Я открыл дверцу холодильника, достал водку, плеснул еще немного в стакан, выпил, и вдруг в который раз перед моими глазами возникло лицо моей тайной собеседницы. Вот она сидит на кухне, устроившись на краешке табуретки и уронив руки меж разошедшихся в стороны коленей. Она долго молчала, наконец подала голос:
— Да… Извини. Я задумалась.
— Я тоже… Знаешь, мне потом врач со «скорой» рассказывал… У нее все руки были исколоты. Следы от шприцев.
— Понимаю… — загнанным в глубь чрева голосом отозвалась она. — Подожди, я тоже еще. немного налью.
— Налей, детка, налей и выпей так, как надо пить водку, — не принюхиваясь, одним махом, резко забросив голову назад и задержав после хорошего глотка дыхание… Теперь потихоньку выдыхай… Вот так, молодец, я научу тебя пить, но при этом буду внимательно следить, чтобы ты не перебирала лишнего, это ни к чему, иначе глаза у тебя сделаются такими же, как у Вани в тот момент, когда я видел ее в последний раз, — без зрачков.
— Пойдем. Давай я обниму тебя за талию, поведу в комнату. Давай ляжем, уже поздно… Я раздену тебя, уложу и начну раздеваться сама.
— Ты умница, ты самая мудрая и тонкая женщина из всех, что встречались мне в жизни, — ты словно просила прощения за несуществующую бестактность и робко испрашивала разрешения занять место подле меня — там, у стены, где когда-то дождливым утром после выпускного школьного вечера лежала другая. Ведь так?
— Да, — после долгого молчания сказала она. — Все было именно так. Откуда ты знаешь? Ты, как мне показалось лось, отсутствовал, блуждая где-то в других временах.
— Все в порядке, Я здесь.

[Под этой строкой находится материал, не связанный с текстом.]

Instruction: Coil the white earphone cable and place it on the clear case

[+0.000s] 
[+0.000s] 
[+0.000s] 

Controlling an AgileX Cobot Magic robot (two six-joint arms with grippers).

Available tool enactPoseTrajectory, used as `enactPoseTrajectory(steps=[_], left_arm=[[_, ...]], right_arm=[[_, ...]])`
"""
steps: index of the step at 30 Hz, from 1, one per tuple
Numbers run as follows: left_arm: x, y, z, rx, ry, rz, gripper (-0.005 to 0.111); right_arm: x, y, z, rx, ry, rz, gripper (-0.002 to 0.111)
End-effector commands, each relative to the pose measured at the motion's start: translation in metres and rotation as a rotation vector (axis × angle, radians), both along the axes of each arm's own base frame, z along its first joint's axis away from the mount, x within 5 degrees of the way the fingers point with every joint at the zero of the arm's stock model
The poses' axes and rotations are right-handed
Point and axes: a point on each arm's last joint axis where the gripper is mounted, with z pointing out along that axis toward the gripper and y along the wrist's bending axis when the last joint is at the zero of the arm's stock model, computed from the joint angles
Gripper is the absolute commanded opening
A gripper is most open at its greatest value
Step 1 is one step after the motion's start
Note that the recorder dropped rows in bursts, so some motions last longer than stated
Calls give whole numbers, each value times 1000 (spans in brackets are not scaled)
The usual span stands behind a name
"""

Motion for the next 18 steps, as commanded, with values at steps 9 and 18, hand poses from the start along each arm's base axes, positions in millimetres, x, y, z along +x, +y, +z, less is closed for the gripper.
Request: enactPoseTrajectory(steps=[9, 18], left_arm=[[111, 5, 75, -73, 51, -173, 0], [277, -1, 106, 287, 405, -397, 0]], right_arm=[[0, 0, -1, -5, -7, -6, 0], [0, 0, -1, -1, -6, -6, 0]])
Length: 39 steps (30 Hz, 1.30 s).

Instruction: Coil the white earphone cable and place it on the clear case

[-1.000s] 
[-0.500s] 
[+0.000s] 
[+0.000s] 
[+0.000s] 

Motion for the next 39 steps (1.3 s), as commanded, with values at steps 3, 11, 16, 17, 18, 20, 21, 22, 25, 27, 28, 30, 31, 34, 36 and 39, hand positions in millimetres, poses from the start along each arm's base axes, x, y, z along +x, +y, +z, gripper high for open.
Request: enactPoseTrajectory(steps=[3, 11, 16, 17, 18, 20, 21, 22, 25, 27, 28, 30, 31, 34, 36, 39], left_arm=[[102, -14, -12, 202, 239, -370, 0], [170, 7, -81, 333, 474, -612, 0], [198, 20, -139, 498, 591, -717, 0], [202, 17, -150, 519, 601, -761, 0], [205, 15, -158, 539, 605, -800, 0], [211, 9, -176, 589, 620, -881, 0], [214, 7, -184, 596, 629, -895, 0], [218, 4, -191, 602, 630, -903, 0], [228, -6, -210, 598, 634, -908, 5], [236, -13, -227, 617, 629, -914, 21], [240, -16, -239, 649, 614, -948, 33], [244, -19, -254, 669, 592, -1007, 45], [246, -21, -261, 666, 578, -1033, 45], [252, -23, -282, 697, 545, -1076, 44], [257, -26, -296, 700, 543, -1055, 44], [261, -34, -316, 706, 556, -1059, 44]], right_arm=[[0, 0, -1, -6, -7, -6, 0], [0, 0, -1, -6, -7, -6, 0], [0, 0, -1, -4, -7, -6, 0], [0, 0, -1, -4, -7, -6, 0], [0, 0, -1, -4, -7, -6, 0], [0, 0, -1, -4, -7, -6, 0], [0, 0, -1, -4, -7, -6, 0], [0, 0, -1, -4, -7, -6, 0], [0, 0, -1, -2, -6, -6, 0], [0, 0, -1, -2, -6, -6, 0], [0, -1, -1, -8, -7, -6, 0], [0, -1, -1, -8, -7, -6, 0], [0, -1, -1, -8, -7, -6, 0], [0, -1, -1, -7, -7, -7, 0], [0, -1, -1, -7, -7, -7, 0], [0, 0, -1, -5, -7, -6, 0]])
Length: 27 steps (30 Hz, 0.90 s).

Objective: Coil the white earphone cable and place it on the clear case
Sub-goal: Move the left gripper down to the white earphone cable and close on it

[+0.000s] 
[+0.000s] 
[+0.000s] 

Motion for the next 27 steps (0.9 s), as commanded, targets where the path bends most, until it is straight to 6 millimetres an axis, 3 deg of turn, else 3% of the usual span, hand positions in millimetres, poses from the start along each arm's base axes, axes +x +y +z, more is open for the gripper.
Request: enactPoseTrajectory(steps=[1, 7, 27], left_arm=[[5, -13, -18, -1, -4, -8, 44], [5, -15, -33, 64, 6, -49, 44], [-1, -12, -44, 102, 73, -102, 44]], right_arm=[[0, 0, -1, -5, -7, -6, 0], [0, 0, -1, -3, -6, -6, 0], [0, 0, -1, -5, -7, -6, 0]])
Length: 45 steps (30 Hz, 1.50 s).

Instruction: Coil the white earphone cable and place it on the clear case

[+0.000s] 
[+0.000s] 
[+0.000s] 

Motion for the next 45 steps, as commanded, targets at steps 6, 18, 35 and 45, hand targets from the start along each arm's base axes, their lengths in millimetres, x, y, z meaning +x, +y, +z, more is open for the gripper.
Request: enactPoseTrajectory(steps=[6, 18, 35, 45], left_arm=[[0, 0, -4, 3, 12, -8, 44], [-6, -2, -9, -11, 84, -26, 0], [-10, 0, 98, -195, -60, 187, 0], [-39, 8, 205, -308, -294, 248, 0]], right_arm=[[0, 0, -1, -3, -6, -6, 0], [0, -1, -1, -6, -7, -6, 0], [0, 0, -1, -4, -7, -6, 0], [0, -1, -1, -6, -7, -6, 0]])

Иди сюда. Иди ложись. Давай я тебе помогу. Тебе удобно здесь, у стенки?
— Она тебе так и не рассказала?
— Рассказала. Потом, припомнив ее последний звонок, я забрался на чердак и в каменном дупле, служившем когда-то почтовым ящиком для тайных записок, нашел тонкую ученическую тетрадку.
— И что ты узнал?
Я промолчал.
— Тетрадку я прочитал прямо на чердаке, у решетчатого окошка, где мы когда-то целовались, закрыв глаза. И с тех пор больше в нее не заглядывал. Она хранится в столе. Не знаю, смогу ли я когда-нибудь еще раз открыть эту тетрадку.
— Ну все, милый, спи. Боюсь, мне опять придется выйти из дома — Шерлок просится. Наверное, он что-то не то съел — уже пятый раз приходятся с ним выходить. Он выходит, бредет на газон и выискивает какую-то лечебную травку. Собаки ведь умеют лечить себя сами…

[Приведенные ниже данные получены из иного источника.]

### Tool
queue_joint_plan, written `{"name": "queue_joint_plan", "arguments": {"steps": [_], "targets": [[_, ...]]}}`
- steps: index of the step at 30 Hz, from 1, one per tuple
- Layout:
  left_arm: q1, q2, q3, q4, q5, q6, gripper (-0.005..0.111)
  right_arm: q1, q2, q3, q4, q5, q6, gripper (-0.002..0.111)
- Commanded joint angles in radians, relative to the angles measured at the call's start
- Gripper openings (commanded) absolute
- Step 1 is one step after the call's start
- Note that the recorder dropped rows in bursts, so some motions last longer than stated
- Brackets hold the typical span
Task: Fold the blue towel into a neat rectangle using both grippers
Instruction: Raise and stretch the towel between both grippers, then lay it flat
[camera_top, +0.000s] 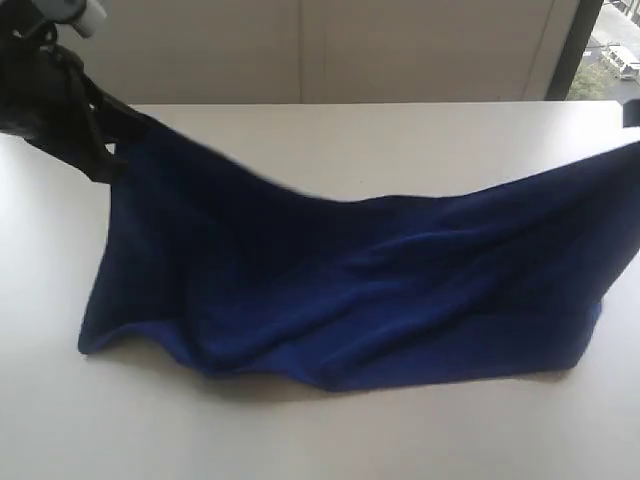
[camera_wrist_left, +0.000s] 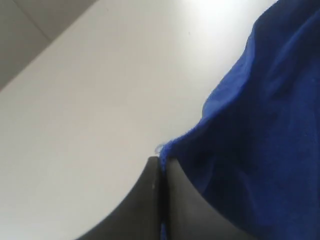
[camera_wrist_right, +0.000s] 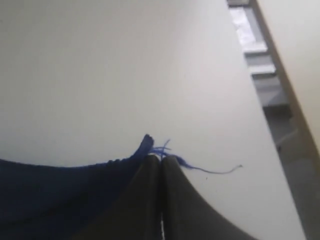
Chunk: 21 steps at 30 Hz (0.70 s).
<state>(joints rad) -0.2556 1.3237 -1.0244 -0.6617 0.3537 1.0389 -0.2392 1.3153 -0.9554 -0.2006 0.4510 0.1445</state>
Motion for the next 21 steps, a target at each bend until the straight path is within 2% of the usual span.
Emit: {"name": "queue_joint_plan", "arguments": {"steps": [1,4,11,16,21], "targets": [[0.006,-0.128,-0.001,-0.003,0.06,-0.097,0.0,-0.011,-0.173,0.003,-0.013,0.03,-0.065,0.0],[0.006,-0.206,-0.001,0.036,0.129,-0.152,0.0,-0.011,-0.287,0.003,-0.013,0.077,-0.099,0.0],[0.006,-0.434,-0.001,0.291,0.268,-0.435,0.0,-0.011,-0.569,0.003,-0.047,0.207,-0.1,0.0],[0.006,-0.591,-0.001,0.299,0.397,-0.467,0.0,-0.011,-0.765,0.003,-0.047,0.339,-0.109,0.0],[0.006,-0.667,-0.001,0.37,0.424,-0.535,0.0,0.0,-0.858,0.003,-0.043,0.4,-0.145,0.0]]}}
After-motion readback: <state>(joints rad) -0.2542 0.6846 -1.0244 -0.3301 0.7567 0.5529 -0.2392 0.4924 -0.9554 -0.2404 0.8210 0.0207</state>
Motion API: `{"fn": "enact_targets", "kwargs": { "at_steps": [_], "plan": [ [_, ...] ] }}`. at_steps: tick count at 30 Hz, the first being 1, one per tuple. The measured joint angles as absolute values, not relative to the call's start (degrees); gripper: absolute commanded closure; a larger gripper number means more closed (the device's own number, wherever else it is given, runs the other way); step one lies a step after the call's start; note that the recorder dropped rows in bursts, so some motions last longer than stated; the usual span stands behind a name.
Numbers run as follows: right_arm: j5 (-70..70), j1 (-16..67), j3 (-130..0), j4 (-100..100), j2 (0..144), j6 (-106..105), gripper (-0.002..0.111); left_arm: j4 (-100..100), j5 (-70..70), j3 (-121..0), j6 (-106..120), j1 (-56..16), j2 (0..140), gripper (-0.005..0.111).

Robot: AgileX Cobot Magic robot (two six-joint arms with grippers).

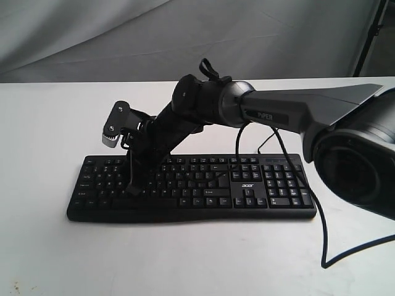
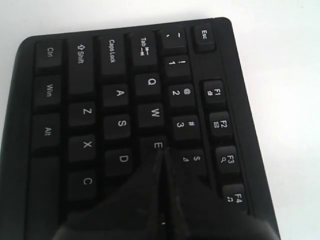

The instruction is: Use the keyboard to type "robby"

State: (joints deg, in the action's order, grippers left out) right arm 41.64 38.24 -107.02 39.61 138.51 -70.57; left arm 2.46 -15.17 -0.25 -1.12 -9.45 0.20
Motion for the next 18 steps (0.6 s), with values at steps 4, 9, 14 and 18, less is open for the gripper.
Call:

— Не только собаки. Но и птицы. Пока, зверек, спасибо тебе, спи, пусть тебе приснится хороший сон, а мне, как и твоему Шерлоку, тоже пора лечиться. Не знаю чем, ведь водка уже не помогает.

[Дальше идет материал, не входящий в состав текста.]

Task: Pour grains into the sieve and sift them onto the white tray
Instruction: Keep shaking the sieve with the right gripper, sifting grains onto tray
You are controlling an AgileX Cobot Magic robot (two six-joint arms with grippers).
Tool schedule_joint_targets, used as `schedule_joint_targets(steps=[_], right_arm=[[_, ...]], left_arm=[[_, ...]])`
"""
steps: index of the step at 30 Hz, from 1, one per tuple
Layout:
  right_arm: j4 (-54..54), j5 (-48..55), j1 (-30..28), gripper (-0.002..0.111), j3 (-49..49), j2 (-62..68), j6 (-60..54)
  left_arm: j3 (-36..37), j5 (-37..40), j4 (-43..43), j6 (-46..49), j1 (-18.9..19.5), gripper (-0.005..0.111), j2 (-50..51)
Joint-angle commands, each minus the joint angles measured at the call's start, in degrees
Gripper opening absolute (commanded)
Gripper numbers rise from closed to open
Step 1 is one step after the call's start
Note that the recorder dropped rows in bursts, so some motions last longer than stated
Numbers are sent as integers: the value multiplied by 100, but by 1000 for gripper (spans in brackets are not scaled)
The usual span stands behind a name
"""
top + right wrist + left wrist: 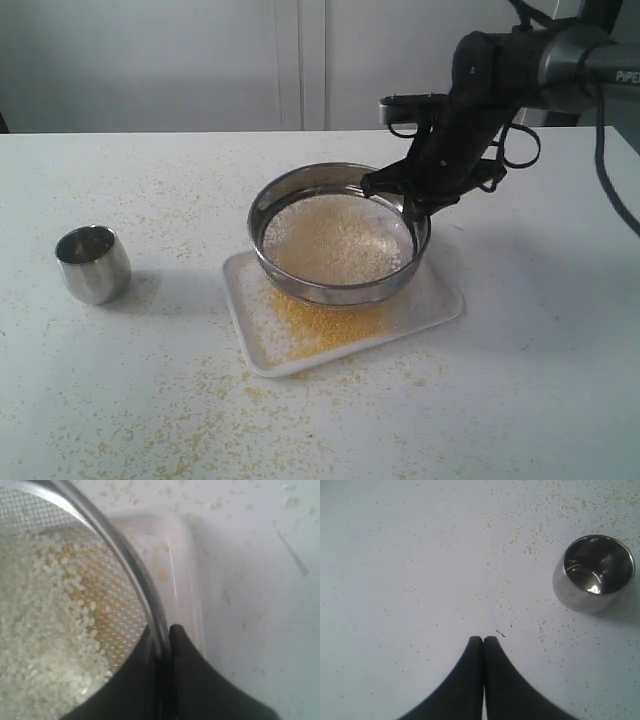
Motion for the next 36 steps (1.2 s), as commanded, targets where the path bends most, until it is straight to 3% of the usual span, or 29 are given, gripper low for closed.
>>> schedule_joint_targets(steps=[1,3,4,6,8,9,12,13,17,19,20,21,22,25,26,28,29,30,31,34,35,36], right_arm=[[456,415,86,0,-42,-96,-1951],[-235,-74,-29,0,-42,-96,653],[-273,-115,-60,0,-42,-96,1331],[347,43,-1,0,-42,-96,-82],[853,671,70,0,-42,-96,-2688],[625,631,70,0,-42,-96,-2477],[-105,19,-97,0,-42,-84,1050],[52,6,-111,0,-42,-84,1054],[1372,787,24,0,-53,-96,-3116],[830,261,-53,0,-53,-96,-1710],[565,-44,-120,0,-41,-96,24],[558,-149,-145,0,-41,-96,895],[733,-176,-145,0,-41,-96,716],[1501,575,44,0,-73,-109,-2867],[1230,641,57,0,-46,-123,-3191],[327,96,-17,0,-47,-123,-972],[-150,-73,-51,0,-44,-98,984],[-140,-101,-51,0,-44,-98,1397],[152,-111,-34,0,-44,-88,800],[1184,615,143,0,-44,-111,-2683],[1017,768,174,0,-44,-111,-3075],[769,536,161,0,-44,-111,-2467]], left_arm=[[44,14,42,-16,12,1,-38],[44,14,42,-16,12,1,-38],[44,14,42,-16,12,1,-38],[44,14,42,-16,12,1,-38],[44,14,42,-16,12,1,-38],[44,14,42,-16,12,1,-38],[44,14,42,-16,12,1,-38],[44,14,42,-16,12,1,-38],[44,14,42,-16,12,1,-38],[44,14,42,-16,12,1,-38],[44,14,42,-16,12,1,-38],[44,14,42,-16,12,1,-38],[44,14,42,-16,12,1,-38],[44,14,42,-16,12,1,-38],[44,14,42,-16,12,1,-38],[44,14,42,-16,12,1,-38],[44,14,42,-16,12,1,-38],[44,14,42,-16,12,1,-38],[44,14,42,-16,12,1,-38],[44,14,42,-16,12,1,-38],[44,14,42,-16,12,1,-38],[44,14,42,-16,12,1,-38]])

…Я положил трубку и потихоньку пил дальше. В темноте раздался телефонный зуммер. И еще один, и еще. Вставать, произносить какие-то слова или даже просто молчать в ответ не было сил.
После пятого звонка должен включиться автоответчик, он доложит звонящему, что меня нет дома: нет, не было и не будет еще долго. И добавит, что не знает, где меня искать. И ничего мне на надо передавать на словах, желать или советовать, потому что все, что нужно для жизни, мне и без того давно известно.
— Хм, а вы занятный человек, Дмитрий Васильевич.
Последний раз я слышал этот голос после возвращения из конторы Селезнева, в самый разгар дневной спячки, потому-то я, разморенный дремой, не смог его опознать.
Но теперь я бодрствовал, дышал в полную силу, все видел и все слышал и потому мгновенно опознал этот голос.
Он зацепился в потемках памяти за саднящую в теле короткой фразы занозу, зудящую этим протяжным, растянутым «зэ» — «з-з-з-анятный», и образ говорящего мгновенно восстановился: его привычка заики произносить слово не просто шевелением губ, но как бы всем лицом сразу — широким распахом округлявшихся глаз, красноречивой подвижностью силящихся отлететь со лба бровей. Голос потянул за собой все остальное: бело-синее крошево на полу, Модест, раскинувший руки, словно в попытке собрать разлетевшиеся фаянсовые осколки, менты у окна, их внезапное напряжение, когда в дверях возник этот человек.